Love and Other Drugs is based on Jamie Reidy’s Hard Sell: The Evolution of a Viagra Salesman, a book about his years at Pfizer during the pharmaceutical company’s Golden Age. Jamie (Jake Gyllenhaal) is a womanizing, smart-mouthed slacker who gets fired from his job at an electronics store after he’s caught in the act with the boss’s girlfriend. He lands a gig as a sales rep for the big pharma giant and, true to his ways that have never failed him before, uses his charm and good looks to get an ‘in’ with Dr. Stan Knight (Hank Azaria). He convinces Stan to let him observe his appointments and take notes, under the guise of a medical intern. This is when he meets Maggie (Anne Hathaway), a sharp-tongued, free-spirited artist who also suffers from early onset Parkinson’s disease.
They form a kind of friends with benefits relationship that serves them well in the beginning. Maggie doesn’t want to get too close to anyone for fear of becoming a burden and Jamie is focused on scoring a big promotion to Chicago. As their casual sex arrangement transforms into a more emotional connection, Jamie must come to terms with her Parkinson’s long-term in order to open himself up fully to love but it’s Maggie alone who finally accepts her illness. As he struggles with his own demons, he must also indulge the whims of his younger brother, Josh (Josh Gad), who’s moved in with him, constantly find new ways to one-up a rival pharmaceutical rep (Gabriel Macht), and pimp out hot females to Stan in order to stay his numero uno.

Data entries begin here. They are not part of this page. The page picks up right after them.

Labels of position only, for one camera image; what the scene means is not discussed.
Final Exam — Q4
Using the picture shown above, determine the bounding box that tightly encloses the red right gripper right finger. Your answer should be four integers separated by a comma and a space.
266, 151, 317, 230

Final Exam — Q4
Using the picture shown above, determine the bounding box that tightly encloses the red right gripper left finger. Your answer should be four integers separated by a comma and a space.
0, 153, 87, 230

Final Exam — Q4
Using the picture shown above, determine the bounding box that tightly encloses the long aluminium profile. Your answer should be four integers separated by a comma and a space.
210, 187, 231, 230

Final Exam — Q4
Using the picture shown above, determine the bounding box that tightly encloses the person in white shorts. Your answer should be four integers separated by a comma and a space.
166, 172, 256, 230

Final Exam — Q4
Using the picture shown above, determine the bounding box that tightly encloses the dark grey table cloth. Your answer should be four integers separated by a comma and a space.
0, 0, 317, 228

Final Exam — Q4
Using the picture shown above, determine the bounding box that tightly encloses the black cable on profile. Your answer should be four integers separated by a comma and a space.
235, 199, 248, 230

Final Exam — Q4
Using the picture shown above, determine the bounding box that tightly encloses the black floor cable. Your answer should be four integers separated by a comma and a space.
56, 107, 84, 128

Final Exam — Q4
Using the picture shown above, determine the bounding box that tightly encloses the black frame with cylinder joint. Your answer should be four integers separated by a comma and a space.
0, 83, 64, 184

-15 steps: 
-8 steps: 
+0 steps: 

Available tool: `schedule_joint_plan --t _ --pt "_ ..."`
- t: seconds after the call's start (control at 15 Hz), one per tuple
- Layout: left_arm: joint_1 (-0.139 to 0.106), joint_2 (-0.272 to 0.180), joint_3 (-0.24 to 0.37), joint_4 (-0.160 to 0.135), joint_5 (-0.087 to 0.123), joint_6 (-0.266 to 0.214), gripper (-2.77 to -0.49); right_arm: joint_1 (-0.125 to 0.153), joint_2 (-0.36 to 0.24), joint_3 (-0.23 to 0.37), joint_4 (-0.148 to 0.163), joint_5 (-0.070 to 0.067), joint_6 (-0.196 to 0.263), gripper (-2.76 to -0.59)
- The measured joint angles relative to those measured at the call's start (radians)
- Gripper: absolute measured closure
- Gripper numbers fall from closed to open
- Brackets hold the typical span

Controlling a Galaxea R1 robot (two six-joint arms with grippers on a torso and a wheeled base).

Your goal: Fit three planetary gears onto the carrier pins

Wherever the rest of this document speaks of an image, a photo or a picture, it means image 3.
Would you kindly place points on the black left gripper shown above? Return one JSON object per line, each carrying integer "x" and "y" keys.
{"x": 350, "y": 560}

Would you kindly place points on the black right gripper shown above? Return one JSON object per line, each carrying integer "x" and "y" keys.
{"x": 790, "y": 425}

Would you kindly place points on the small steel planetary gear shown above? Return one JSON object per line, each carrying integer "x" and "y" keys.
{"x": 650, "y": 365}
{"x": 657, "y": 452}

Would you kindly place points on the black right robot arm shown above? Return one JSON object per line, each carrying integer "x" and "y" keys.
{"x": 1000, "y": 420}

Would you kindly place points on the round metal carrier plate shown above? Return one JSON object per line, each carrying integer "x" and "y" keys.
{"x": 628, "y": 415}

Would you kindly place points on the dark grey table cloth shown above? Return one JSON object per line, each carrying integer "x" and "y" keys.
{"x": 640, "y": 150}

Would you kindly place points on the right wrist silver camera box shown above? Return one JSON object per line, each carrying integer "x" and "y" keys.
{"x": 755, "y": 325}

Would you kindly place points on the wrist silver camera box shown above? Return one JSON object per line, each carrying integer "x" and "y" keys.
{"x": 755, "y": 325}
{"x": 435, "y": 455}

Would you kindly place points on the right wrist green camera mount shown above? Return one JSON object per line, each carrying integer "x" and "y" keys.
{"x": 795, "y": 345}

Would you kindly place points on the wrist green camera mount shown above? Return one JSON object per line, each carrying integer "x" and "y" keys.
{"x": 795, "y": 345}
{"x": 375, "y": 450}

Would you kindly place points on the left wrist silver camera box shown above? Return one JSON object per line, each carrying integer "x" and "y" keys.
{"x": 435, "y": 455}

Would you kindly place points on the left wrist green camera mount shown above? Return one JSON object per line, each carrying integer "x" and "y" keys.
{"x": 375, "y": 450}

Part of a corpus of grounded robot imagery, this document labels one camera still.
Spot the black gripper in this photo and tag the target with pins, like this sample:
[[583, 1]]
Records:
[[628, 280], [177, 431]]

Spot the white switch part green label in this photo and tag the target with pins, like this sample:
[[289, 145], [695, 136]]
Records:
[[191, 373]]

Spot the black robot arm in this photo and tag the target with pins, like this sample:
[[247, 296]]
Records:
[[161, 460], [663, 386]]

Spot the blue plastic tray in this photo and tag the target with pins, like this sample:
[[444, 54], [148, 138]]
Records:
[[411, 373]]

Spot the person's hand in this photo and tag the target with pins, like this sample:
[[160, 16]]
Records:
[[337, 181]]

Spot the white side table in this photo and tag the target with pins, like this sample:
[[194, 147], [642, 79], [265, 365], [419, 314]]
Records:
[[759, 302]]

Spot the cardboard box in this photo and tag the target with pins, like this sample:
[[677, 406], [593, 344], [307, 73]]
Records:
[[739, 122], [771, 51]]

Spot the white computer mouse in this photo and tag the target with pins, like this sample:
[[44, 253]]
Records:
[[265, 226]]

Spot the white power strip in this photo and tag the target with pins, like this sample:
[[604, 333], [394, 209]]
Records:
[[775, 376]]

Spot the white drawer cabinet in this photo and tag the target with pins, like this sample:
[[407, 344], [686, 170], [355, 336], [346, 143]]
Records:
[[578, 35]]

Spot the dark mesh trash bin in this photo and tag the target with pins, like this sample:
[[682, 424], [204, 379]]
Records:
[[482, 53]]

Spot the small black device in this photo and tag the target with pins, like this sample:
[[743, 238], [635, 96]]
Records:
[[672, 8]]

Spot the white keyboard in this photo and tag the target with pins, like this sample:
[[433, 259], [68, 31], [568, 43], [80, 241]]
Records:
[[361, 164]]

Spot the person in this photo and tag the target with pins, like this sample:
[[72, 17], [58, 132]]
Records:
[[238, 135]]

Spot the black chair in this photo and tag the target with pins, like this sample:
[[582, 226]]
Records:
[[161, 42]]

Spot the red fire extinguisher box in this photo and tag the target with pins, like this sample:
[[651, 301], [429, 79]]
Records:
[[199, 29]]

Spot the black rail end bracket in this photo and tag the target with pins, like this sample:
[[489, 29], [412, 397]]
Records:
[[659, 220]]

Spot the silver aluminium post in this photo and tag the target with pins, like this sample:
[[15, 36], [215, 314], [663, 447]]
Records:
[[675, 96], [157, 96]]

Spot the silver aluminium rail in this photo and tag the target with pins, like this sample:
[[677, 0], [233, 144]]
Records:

I am a fan of Ms. Hathaway. Her personality and smile light up a room, she’s a versatile and talented actress, and she seems like a down-to-earth individual. But I don’t think she was right for this role. I didn’t get the artsy-fartsy vibe from her. Sporting beanie hats and bohemian clothing doesn’t make a person an artist. Ordinarily, nudity doesn’t bother me but seeing her naked all of the damn time became tiresome. To be fair, I was sick of seeing Jake Gyllenhaal’s butt, as well. Jamie’s transformation from insensitive jackass to adoring boyfriend is hardly believable amid steamy pajama parties and threesomes and flesh-peddling for doctors. Nice, melodramatic “I’m head over heels in love with you” speech at the end but, by that time, I didn’t care.
I think I would have liked Love and Other Drugs more if it hadn’t come off so schizophrenic and desperate for attention. It was trying to be too many things for too many viewers – weepy romance, light-hearted comedy, social and corporate commentary, soft core porno, Pfizer documentary… therapist. If they had concentrated their efforts on two, even one, less sub-plot, it would have made a noticeable difference. There’s no doubt that this is the film to watch if you’re hungry for healthy doses of Hathaway’s rack (which is beautiful, by the way – full and all-natural) or Gyllenhaal’s ass (also decent) but as a rom-com, it lacks depth and the laughs.